TASK INSTRUCTIONS: Nothing other than an exact copy of the lines from the one containing "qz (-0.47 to" through the last line of the listing below should be written.

INFORMATION PROVIDED:
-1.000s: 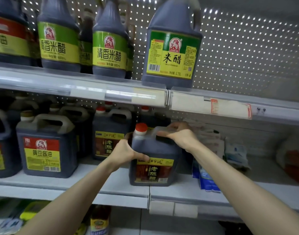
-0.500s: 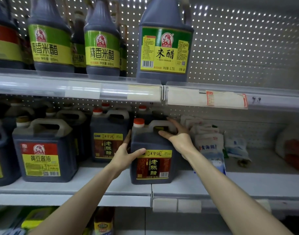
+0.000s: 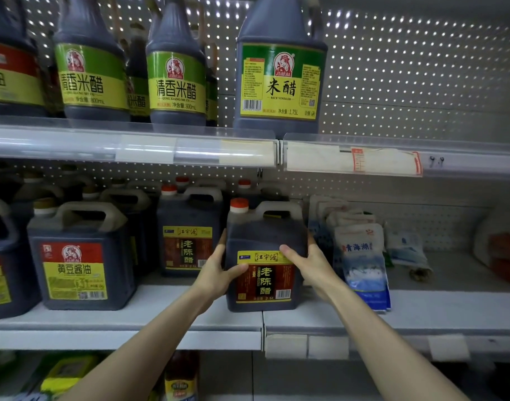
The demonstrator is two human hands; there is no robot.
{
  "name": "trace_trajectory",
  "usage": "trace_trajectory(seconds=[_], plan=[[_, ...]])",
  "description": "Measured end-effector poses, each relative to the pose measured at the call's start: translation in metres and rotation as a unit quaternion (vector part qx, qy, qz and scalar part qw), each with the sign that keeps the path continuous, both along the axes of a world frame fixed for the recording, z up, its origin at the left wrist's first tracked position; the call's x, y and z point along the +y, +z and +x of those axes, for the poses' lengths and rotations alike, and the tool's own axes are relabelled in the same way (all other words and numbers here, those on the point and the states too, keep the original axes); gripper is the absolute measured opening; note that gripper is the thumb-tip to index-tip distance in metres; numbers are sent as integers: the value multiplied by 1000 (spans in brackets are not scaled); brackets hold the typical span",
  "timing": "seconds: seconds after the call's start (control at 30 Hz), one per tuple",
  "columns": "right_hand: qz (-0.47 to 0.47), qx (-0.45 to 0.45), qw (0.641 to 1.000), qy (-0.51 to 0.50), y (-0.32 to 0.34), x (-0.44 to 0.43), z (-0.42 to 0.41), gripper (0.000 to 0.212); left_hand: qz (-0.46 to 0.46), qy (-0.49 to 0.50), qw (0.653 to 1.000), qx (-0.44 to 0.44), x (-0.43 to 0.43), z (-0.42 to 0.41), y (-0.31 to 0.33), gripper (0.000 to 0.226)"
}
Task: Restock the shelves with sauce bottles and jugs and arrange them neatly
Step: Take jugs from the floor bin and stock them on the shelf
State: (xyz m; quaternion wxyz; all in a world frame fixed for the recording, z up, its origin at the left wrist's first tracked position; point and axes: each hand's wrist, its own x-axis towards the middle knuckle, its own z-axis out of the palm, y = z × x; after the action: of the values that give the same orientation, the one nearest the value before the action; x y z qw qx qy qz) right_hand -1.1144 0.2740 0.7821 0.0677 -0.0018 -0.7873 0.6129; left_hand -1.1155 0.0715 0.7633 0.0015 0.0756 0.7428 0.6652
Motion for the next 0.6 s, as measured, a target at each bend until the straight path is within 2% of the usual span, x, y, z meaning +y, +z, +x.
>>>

REPLY:
  "columns": "right_hand: qz (-0.47 to 0.47), qx (-0.45 to 0.45), qw (0.641 to 1.000), qy (-0.51 to 0.50), y (-0.32 to 0.34), x (-0.44 to 0.43), z (-0.42 to 0.41), gripper (0.000 to 0.212); left_hand: qz (-0.46 to 0.46), qy (-0.49 to 0.50), qw (0.653 to 1.000), qx (-0.44 to 0.44), x (-0.43 to 0.43), z (-0.42 to 0.41), y (-0.31 to 0.33), gripper (0.000 to 0.226)"
}
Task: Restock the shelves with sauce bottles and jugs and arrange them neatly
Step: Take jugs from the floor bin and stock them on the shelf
State: (xyz m; quaternion wxyz; all in a world frame fixed for the recording, z up, its origin at the left wrist's first tracked position; point and axes: each hand's wrist, its own x-axis towards the middle knuckle, its own z-axis out of the palm, y = z × x; after the action: of the values that give the same orientation, the one nearest the value before the action; x y z qw qx qy qz) right_hand -1.1144 0.2740 0.7821 0.0677 -0.0018 -0.7873 0.6129; left_hand -1.1155 0.0715 0.7633 0.0015 0.0756 0.7428 0.6652
Motion for the next 0.6 s, as measured, a target at each bend until the straight path is within 2% of the usual span, x, y, z meaning +y, +z, +x.
>>>

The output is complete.